- Born: Wolfgang Uwe Eckart 7 February 1952 Schwelm, West Germany
- Died: 16 August 2021 (aged 69) Heidelberg, Germany
- Awards: Order of Merit of the Federal Republic of Germany (2016)

Academic background
- Alma mater: University of Münster
- Academic advisors: Richard Toellner, Karl Eduard Rothschuh

Academic work
- Discipline: History of medicine
- Institutions: Hannover Medical School; Heidelberg University;
- Notable works: Geschichte, Theorie und Ethik der Medizin

= Wolfgang Uwe Eckart =

German medical historian (1952–2021)

Wolfgang Uwe Eckart (7 February 1952 - 16 August 2021) was a German medical historian. For 25 years he directed the Institute for the History and Ethics of Medicine at Heidelberg University, and his survey Geschichte, Theorie und Ethik der Medizin became a standard German textbook in the field.

== Life and career ==
Eckart studied medicine, history and philosophy at the University of Münster. As a student he was active on the political left, in the Socialist University League (Sozialistischer Hochschulbund) and the Marxist Student Union Spartacus, and in 1973-74 he served as the league's cultural officer in the university student union. He qualified as a physician in 1977 and took his Dr. med. a year later with a dissertation on the Wittenberg physician Daniel Sennert. He remained in Münster until 1988, working at the Institute for the Theory and History of Medicine and qualifying as a Privatdozent in 1986. The same year he completed his habilitation with a study of German doctors in Japan and China, which he wrote while serving as a medical officer at the Military History Research Office in Freiburg. His teachers included Richard Toellner and Karl Eduard Rothschuh.

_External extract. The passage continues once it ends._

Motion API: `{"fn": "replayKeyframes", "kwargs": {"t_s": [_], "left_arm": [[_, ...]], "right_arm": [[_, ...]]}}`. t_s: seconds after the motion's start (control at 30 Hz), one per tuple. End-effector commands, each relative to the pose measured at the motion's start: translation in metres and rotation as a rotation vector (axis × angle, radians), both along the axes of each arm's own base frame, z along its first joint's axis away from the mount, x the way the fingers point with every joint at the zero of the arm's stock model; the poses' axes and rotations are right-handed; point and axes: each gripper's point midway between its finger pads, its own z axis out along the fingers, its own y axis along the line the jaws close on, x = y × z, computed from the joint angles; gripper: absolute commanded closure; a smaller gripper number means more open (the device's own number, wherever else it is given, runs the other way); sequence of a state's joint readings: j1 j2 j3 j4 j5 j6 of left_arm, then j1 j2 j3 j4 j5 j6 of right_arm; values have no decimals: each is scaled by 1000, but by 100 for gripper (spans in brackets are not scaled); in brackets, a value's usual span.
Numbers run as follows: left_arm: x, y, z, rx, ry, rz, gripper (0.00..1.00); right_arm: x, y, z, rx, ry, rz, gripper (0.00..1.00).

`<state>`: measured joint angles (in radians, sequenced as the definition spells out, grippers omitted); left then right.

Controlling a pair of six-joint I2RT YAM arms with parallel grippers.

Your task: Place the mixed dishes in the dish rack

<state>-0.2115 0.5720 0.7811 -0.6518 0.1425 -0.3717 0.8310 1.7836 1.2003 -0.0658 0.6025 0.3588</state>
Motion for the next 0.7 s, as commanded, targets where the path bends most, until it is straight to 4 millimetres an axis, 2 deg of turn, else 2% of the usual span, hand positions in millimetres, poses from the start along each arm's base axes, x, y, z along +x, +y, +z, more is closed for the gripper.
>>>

In 1988 Eckart became the first professor of the history of medicine at Hannover Medical School. He moved to Heidelberg University in 1992 to head its Institute for the History of Medicine - today the Institute for the History and Ethics of Medicine - and stayed there until his retirement in 2017. He was president of the Society for the History of Science (Gesellschaft für Wissenschaftsgeschichte) from 1996 to 1998, and was elected to the Leibniz Society of Sciences in 2002 and the German Academy of Sciences Leopoldina in 2009. In 2016 he received the Cross of Merit on Ribbon of the Order of Merit of the Federal Republic of Germany.

His work ranged widely: Byzantine medicine, the rise of modern medicine in the 16th and 17th centuries, medicine in literature, and medicine under colonialism, in wartime, and in German politics between 1871 and 1945. He wrote extensively on medicine under National Socialism. After retiring he turned mainly to the Leopoldina, and in his final years he was a frequent media voice placing the COVID-19 pandemic in historical context. Eckart died in Heidelberg in August 2021, aged 69, after a long illness the medical historian Karen Nolte succeeded him in the Heidelberg chair.

== Awards and honours ==
- Member of the German Academy of Sciences Leopoldina (2009)
- Cross of Merit on Ribbon of the Order of Merit of the Federal Republic of Germany (2016)

== Selected works ==
- Geschichte der Medizin. Springer, Berlin 1990; 9th revised edition published 2021 as Geschichte, Theorie und Ethik der Medizin, ISBN 978-3-662-63424-0.
- Medizin und Kolonialimperialismus. Deutschland 1884-1945. Schöningh, Paderborn 1997, ISBN 3-506-72181-X.
- with Robert Jütte: Medizingeschichte. Eine Einführung. Böhlau, Cologne 2007 (2nd ed. 2014), ISBN 978-3-8252-2903-0.
- Illustrierte Geschichte der Medizin. Von der Französischen Revolution bis heute. Springer, Berlin 2011, ISBN 978-3-642-12609-3.
- Medizin in der NS-Diktatur. Ideologien, Praxis, Folgen. Böhlau, Vienna 2012, ISBN 978-3-412-20847-9.
- Medizin und Krieg. Deutschland 1914-1924. Schöningh, Paderborn 2014, ISBN 978-3-506-75677-0.